There, he said, an interrogator threatened to pull out his nails, suspend him from one hand, and torture him in ways he "could not begin to imagine," prompting al-Howaiti to promise him he would not tell anyone else about his ill treatment.

In March, the U.N. experts--Nils Melzer, special rapporteur on torture and other cruel, inhuman, or degrading treatment or punishment; Miriam Estrada-Castillo, vice-chair of the Working Group on Arbitrary Detention; and Morris Tidball-Binz, special rapporteur on extrajudicial, summary, or arbitrary executions--sent their letter to Saudi leadership that Reprieve elevated.

After outlining the allegation about al-Howaiti's treatment since his arrest in 2017, the experts' letter states that "while we do not wish to prejudge the accuracy of the information received, we are deeply concerned by the continuing imposition and execution of the death penalty against persons who were below 18 years of age at the time of committing the crime, which amounts to a serious violation of international human rights law."
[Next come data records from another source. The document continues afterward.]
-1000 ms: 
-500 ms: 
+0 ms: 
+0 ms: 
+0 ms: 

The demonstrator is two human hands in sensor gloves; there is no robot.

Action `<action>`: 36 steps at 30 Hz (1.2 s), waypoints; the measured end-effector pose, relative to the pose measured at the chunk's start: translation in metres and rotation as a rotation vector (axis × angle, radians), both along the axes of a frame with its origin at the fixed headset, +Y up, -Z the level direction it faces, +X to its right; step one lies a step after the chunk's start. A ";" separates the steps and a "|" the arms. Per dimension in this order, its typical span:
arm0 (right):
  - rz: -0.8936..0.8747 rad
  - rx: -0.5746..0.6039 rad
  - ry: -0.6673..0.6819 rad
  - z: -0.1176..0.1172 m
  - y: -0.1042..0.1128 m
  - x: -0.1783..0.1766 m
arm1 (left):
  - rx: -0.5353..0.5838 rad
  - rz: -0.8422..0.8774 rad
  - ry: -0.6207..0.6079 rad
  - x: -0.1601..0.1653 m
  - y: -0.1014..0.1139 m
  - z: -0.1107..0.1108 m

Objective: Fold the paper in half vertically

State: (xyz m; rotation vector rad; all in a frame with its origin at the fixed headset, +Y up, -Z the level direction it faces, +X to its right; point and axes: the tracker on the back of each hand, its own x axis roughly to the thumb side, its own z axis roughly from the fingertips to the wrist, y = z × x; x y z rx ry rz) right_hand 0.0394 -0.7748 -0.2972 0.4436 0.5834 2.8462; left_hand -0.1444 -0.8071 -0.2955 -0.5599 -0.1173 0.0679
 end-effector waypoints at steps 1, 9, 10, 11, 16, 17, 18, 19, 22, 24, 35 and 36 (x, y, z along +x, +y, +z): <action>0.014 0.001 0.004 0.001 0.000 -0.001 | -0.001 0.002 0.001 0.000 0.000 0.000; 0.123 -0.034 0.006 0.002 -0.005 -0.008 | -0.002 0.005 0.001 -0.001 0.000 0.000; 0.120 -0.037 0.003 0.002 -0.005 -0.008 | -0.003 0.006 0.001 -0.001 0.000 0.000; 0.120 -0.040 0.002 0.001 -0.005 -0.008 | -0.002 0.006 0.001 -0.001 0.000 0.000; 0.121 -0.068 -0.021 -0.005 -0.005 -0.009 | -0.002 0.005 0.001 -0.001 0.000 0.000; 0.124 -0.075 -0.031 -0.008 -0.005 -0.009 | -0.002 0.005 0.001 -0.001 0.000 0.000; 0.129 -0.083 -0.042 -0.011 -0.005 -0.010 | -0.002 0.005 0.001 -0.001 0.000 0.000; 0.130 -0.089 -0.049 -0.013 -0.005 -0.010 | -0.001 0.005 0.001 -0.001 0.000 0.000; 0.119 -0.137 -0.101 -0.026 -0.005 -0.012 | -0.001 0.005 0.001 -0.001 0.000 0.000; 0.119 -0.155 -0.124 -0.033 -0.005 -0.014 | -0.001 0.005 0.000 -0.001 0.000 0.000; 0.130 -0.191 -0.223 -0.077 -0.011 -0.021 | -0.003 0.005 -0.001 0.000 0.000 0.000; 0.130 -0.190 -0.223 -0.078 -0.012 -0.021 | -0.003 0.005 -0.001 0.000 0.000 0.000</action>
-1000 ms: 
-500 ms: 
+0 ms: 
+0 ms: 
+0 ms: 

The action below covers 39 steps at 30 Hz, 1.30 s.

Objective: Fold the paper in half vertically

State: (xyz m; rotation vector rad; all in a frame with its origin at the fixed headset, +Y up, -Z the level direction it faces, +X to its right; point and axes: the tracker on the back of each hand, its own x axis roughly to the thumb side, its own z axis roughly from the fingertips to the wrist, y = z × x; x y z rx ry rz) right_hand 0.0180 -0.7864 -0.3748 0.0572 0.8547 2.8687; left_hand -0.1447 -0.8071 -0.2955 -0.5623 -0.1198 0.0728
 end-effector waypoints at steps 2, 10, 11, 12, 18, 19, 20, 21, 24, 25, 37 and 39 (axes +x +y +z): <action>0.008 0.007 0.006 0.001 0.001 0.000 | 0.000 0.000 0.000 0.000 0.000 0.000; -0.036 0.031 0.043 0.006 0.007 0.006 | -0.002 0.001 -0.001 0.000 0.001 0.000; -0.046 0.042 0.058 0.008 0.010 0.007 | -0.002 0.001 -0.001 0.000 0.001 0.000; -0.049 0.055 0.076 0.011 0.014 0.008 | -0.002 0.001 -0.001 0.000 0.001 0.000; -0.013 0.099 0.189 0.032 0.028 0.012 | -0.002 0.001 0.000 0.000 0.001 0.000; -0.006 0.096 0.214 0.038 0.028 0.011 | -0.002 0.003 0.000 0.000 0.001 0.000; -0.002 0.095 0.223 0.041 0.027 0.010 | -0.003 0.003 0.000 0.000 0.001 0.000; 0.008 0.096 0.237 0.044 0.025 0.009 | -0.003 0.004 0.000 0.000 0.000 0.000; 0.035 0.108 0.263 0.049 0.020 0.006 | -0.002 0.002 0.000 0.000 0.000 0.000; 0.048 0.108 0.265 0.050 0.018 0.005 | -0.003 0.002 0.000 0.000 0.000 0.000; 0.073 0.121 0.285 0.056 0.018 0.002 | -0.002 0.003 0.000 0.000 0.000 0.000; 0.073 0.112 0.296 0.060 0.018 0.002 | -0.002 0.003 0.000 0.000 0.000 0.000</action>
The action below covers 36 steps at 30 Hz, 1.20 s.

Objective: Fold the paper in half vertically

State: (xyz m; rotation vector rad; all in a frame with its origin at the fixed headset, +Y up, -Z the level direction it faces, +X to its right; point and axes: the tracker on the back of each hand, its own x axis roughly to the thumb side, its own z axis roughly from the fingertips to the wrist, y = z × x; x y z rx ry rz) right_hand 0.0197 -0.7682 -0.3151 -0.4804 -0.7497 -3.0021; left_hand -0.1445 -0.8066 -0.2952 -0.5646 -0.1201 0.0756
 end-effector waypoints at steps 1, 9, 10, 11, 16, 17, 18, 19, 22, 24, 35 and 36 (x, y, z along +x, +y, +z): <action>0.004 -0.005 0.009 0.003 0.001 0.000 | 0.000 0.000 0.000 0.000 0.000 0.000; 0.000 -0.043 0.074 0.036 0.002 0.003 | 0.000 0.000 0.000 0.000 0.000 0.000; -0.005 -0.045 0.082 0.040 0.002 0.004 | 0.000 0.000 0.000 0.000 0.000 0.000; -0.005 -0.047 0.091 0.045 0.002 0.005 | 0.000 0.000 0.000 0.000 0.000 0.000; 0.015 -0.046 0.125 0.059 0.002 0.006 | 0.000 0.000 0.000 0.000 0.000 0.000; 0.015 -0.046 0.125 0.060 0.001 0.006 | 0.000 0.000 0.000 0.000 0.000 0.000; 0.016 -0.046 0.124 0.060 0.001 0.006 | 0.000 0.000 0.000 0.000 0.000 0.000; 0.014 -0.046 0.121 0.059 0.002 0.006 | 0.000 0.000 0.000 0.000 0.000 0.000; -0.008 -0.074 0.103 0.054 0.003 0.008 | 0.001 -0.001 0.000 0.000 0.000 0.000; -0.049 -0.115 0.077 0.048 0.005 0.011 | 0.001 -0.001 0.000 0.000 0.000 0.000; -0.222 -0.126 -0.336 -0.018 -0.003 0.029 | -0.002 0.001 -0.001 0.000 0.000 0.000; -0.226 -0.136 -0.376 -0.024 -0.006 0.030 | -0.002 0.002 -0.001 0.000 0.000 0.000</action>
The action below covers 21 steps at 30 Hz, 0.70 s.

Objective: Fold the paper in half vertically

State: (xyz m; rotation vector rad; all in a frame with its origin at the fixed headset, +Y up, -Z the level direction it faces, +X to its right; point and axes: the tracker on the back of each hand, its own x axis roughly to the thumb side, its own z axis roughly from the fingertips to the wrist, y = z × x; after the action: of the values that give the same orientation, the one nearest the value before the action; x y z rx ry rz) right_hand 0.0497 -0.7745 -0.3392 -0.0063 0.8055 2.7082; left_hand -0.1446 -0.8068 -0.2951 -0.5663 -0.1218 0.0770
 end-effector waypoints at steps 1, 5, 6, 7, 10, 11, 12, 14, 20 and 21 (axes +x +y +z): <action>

Along with reminding the kingdom of its obligations under international law, the letter calls on the government not only "to annul the death sentence imposed on Mr. al-Howaiti," but also "to promptly and thoroughly investigate the allegations of torture, and to ensure that he is re-tried in conformity with international norms and standards."

The letter further calls on the Saudi government "to adopt without delay the necessary legislative measures to abolish the imposition of the death penalty for children for all crimes" as well as "to consider establishing an official moratorium on all executions as a first step towards fully abolishing the death penalty in the country."

Meanwhile, in the United States, though Biden's administration suspended federal executions following what critics called a "killing spree" under his predecessor, death row inmates are still being executed at the state level--conditions that fall short of the president's campaign promise to "work to pass legislation to eliminate the death penalty at the federal level, and incentivize states to follow the federal government's example."